Your goal>
Copy out exactly the lines spanning the line with "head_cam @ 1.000" to the line with "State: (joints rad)", inclusive, from the data underneath, with no pictures.

Supplied data>
┄┄┄┄┄┄┄┄┄┄┄┄┄┄┄┄┄┄┄┄
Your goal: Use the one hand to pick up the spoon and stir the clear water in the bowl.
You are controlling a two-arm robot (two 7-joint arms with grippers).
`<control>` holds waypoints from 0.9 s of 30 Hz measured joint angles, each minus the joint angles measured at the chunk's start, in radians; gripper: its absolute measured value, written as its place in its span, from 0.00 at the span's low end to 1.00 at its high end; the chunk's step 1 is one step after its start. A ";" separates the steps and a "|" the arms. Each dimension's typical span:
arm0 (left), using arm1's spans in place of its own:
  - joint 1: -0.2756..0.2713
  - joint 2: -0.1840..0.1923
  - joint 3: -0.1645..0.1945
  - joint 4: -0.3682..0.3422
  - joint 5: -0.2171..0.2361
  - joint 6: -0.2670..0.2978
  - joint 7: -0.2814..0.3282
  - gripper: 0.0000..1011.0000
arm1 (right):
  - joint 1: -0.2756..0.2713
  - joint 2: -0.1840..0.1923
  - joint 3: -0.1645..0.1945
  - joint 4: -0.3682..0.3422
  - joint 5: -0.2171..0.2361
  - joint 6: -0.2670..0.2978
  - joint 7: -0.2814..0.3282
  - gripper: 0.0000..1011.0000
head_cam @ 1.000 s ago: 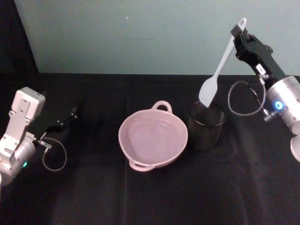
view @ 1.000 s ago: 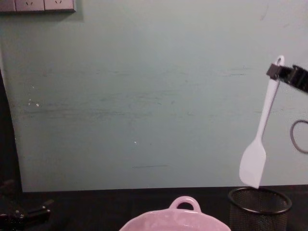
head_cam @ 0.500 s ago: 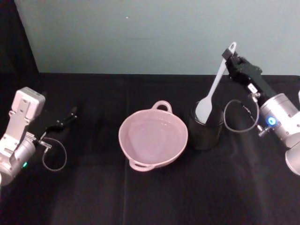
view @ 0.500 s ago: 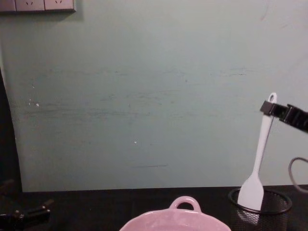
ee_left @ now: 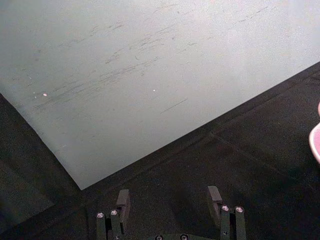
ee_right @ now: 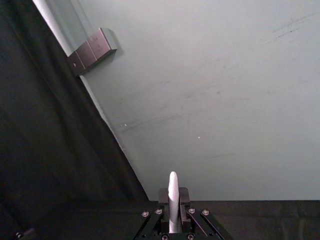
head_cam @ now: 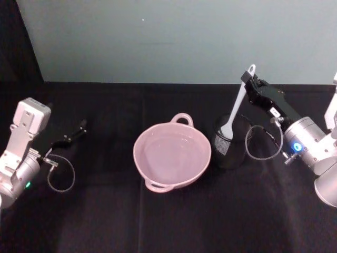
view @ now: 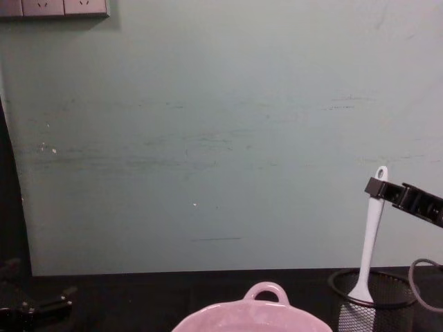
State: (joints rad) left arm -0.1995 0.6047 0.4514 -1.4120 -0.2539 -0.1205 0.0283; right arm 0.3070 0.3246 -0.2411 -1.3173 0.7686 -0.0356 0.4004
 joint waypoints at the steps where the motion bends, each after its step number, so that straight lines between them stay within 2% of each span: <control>1: 0.000 0.000 0.000 0.000 0.000 0.000 0.000 1.00 | -0.001 0.000 0.000 0.000 0.000 0.001 0.000 0.12; 15: 0.000 0.000 0.000 0.000 0.000 0.000 0.000 1.00 | -0.017 -0.001 0.000 -0.001 0.001 0.022 -0.026 0.12; 27: 0.000 0.000 0.000 0.000 0.000 0.000 0.000 1.00 | -0.046 -0.001 0.008 -0.033 0.005 0.039 -0.062 0.12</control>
State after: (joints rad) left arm -0.1996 0.6047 0.4514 -1.4120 -0.2539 -0.1205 0.0283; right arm 0.2610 0.3232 -0.2336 -1.3506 0.7732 0.0039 0.3388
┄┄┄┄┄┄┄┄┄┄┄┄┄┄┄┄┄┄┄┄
Solution to this exercise>
head_cam @ 1.000 s ago: 
view @ 1.000 s ago: 
head_cam @ 0.500 s ago: 
view @ 0.500 s ago: 
ee_left @ now: 
ee_right @ now: 
head_cam @ now: 
view @ now: 
State: (joints rad) left arm -0.1995 0.6047 0.4514 -1.4120 -0.2539 -0.1205 0.0283; right arm 0.3070 0.3246 -0.2411 -1.3173 0.7686 -0.0356 0.4004

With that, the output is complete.